ZhiPu AI
ZhiPu AI is a platform to provide model service including text generation, text embedding, image generation and so on. You can refer to ZhiPu AI Open Platform for more details. LangChain4j integrates with ZhiPu AI by using HTTP endpoint. We are consider migrating it from HTTP endpoint to official SDK and are appreciated of any help!
Maven Dependency
You can use ZhiPu AI with LangChain4j in plain Java or Spring Boot applications.
Plain Java
Since 1.0.0-alpha1, langchain4j-zhipu-ai has migrated to langchain4j-community and is renamed to
langchain4j-community-zhipu-ai
Before 1.0.0-alpha1:
<dependency>
<groupId>dev.langchain4j</groupId>
<artifactId>langchain4j-zhipu-ai</artifactId>
<version>${previous version here}</version>
</dependency>
1.0.0-alpha1 and later:
<dependency>
<groupId>dev.langchain4j</groupId>
<artifactId>langchain4j-community-zhipu-ai</artifactId>
<version>${latest version here}</version>
</dependency>
Or, you can use BOM to manage dependencies consistently:
<dependencyManagement>
<dependencies>
<dependency>
<groupId>dev.langchain4j</groupId>
<artifactId>langchain4j-community-bom</artifactId>
<version>${latest version here}</version>
<type>pom</type>
<scope>import</scope>
</dependency>
</dependencies>
</dependencyManagement>
Configurable parameters
ZhipuAiChatModel
ZhipuAiChatModel has following parameters to configure when you initialize it:
| Property | Description | Default Value |
|---|---|---|
| baseUrl | The URL to connect to.

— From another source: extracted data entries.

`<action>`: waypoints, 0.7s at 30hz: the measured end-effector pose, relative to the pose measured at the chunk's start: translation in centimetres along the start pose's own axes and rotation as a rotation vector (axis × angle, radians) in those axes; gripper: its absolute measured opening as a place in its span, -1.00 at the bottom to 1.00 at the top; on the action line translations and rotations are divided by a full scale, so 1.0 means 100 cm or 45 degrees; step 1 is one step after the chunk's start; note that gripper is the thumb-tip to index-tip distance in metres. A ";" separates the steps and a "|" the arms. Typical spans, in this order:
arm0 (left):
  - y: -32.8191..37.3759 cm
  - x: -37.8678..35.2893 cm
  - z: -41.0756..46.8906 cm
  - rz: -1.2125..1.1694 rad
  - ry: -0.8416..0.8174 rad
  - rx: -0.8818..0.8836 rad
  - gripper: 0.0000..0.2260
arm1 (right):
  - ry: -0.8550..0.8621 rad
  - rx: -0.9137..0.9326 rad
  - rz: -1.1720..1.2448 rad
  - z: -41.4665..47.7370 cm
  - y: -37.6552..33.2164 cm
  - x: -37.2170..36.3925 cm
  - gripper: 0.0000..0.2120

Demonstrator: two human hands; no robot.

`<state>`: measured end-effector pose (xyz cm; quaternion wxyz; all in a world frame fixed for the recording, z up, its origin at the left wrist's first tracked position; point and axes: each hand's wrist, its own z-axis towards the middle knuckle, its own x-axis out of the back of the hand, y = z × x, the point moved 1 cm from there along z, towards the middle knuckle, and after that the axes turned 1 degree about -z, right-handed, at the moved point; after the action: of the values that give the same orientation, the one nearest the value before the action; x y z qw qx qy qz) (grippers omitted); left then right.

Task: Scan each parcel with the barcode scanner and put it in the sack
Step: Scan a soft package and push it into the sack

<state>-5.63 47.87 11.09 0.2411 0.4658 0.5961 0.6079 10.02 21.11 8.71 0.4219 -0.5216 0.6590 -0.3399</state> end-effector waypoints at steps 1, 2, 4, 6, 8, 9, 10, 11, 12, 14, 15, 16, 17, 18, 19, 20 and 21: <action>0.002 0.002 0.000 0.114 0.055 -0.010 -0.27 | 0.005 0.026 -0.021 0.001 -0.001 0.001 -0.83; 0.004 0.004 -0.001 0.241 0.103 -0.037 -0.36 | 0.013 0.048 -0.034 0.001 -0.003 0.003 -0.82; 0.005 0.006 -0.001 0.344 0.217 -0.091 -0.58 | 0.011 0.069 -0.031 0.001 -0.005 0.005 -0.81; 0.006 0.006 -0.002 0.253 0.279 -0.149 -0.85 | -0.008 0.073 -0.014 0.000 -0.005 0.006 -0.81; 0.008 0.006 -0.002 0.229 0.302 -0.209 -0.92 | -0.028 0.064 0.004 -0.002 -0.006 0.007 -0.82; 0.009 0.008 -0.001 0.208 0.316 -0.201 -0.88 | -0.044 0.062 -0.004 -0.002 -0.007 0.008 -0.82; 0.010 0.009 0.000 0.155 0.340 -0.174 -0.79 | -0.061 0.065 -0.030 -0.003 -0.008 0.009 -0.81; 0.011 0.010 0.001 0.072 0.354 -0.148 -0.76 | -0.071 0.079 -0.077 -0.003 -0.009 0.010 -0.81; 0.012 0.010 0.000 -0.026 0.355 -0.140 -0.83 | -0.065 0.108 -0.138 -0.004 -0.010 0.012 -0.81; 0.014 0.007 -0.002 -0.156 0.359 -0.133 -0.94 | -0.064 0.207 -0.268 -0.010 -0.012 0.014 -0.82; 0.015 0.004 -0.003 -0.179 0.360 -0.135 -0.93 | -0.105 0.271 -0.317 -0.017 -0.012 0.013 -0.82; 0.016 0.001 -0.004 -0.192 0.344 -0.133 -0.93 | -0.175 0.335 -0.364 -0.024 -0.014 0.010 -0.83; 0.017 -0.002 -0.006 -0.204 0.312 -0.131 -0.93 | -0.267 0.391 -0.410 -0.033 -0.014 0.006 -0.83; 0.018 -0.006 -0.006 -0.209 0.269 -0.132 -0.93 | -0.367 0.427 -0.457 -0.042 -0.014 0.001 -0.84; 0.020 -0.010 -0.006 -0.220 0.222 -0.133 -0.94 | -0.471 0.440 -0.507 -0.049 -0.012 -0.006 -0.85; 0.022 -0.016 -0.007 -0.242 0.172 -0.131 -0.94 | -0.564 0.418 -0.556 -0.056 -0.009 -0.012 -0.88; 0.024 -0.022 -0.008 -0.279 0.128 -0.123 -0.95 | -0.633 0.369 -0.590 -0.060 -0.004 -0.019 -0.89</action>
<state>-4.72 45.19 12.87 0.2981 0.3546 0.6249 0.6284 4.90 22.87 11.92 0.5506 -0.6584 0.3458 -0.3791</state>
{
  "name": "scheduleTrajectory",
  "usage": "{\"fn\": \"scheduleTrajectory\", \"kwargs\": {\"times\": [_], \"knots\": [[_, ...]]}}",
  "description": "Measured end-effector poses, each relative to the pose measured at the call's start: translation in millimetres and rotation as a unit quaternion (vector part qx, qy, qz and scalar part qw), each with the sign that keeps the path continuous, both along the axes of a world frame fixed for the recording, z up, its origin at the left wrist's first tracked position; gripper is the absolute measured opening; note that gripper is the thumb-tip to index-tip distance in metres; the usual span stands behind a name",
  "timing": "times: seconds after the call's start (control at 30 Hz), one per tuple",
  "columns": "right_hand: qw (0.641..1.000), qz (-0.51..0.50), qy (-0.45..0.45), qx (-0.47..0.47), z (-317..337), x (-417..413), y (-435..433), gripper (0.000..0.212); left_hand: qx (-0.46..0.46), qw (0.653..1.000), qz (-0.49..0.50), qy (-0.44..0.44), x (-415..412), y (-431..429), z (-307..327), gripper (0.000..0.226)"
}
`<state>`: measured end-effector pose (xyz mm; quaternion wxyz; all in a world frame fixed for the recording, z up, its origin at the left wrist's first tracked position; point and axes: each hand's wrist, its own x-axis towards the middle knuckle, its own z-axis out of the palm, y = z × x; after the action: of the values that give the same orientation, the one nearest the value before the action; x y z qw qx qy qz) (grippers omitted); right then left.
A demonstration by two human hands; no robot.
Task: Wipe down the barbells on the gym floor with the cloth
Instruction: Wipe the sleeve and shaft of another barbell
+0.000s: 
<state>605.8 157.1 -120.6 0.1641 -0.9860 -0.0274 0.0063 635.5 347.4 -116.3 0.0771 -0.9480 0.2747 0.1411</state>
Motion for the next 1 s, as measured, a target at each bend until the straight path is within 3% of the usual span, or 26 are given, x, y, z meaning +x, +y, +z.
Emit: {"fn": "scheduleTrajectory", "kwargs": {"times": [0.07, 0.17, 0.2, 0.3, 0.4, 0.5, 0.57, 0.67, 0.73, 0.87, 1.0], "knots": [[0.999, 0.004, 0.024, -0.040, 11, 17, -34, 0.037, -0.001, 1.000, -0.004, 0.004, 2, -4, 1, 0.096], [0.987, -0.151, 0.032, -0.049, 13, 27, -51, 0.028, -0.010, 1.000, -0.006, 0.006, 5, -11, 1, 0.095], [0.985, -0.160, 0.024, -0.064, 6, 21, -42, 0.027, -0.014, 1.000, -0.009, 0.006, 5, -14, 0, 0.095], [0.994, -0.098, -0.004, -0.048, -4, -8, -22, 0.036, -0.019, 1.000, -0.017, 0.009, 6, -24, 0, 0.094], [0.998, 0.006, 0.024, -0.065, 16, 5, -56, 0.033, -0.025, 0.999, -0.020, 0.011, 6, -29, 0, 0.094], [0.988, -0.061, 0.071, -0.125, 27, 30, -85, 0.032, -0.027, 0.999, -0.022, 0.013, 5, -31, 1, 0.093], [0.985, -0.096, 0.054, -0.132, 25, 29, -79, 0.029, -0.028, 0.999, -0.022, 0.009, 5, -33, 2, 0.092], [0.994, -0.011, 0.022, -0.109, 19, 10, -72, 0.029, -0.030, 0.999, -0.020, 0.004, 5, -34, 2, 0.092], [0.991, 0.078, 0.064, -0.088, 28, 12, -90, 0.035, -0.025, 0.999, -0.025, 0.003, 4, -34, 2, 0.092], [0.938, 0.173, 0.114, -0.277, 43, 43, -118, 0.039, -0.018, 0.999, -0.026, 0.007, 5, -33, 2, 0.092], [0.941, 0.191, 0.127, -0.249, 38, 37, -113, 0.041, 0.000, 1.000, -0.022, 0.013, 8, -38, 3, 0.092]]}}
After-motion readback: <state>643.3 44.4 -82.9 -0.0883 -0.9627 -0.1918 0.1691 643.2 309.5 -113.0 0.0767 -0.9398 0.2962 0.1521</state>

You can use HTTP or websocket to connect to DashScope | https://open.bigmodel.cn/ |
| apiKey | The API Key | |
| model | The model to use. | glm-4-flash |
| topP | The probability threshold for kernel sampling controls the diversity of texts generated by the model. the higher the top_p, the more diverse the generated texts, and vice versa. Value range: (0, 1.0]. We generally recommend altering this or temperature but not both. | |
| maxRetries | The maximum retry times to request | 3 |
| temperature | Sampling temperature that controls the diversity of the text generated by the model. the higher the temperature, the more diverse the generated text, and vice versa. Value range: [0, 2) | 0.7 |
| stops | With the stop parameter, the model will automatically stop generating text when it is about to contain the specified string or token_id. | |
| maxToken | The maximum number of tokens returned by this request. | 512 |
| listeners | Listeners that listen for request, response and errors. | |
| callTimeout | OKHttp timeout config for request | |
| connectTimeout | OKHttp timeout config for request | |
| writeTimeout | OKHttp timeout config for request | |
| readTimeout | OKHttp timeout config for request | |
| logRequests | Whether to log request or not | false |
| logResponses | Whether to log response or not | false |
| doSample | Whether to use sampling. When set to false, the model will use greedy decoding | |
| toolStream | Whether to enable partial tool streaming. When set to true, tool calls can be streamed incrementally | false |
ZhipuAiChatRequestParameters
ZhipuAiChatRequestParameters can be used to configure additional parameters when sending a chat request:
| Property | Description | Default Value |
|---|---|---|
| doSample | Whether to use sampling. When set to false, the model will use greedy decoding | |
| toolStream | Whether to enable partial tool streaming. When set to true, tool calls can be streamed incrementally | false |
| thinking | Configuration for reasoning mode. type specifies the reasoning type, clearThinking controls whether to show the internal thinking process in the response |
ZhipuAiStreamingChatModel
Same as ZhipuAiChatModel, except maxRetries.
Examples
Plain Java
You can initialize ZhipuAiChatModel by using following code:
ChatModel model = ZhipuAiChatModel.builder()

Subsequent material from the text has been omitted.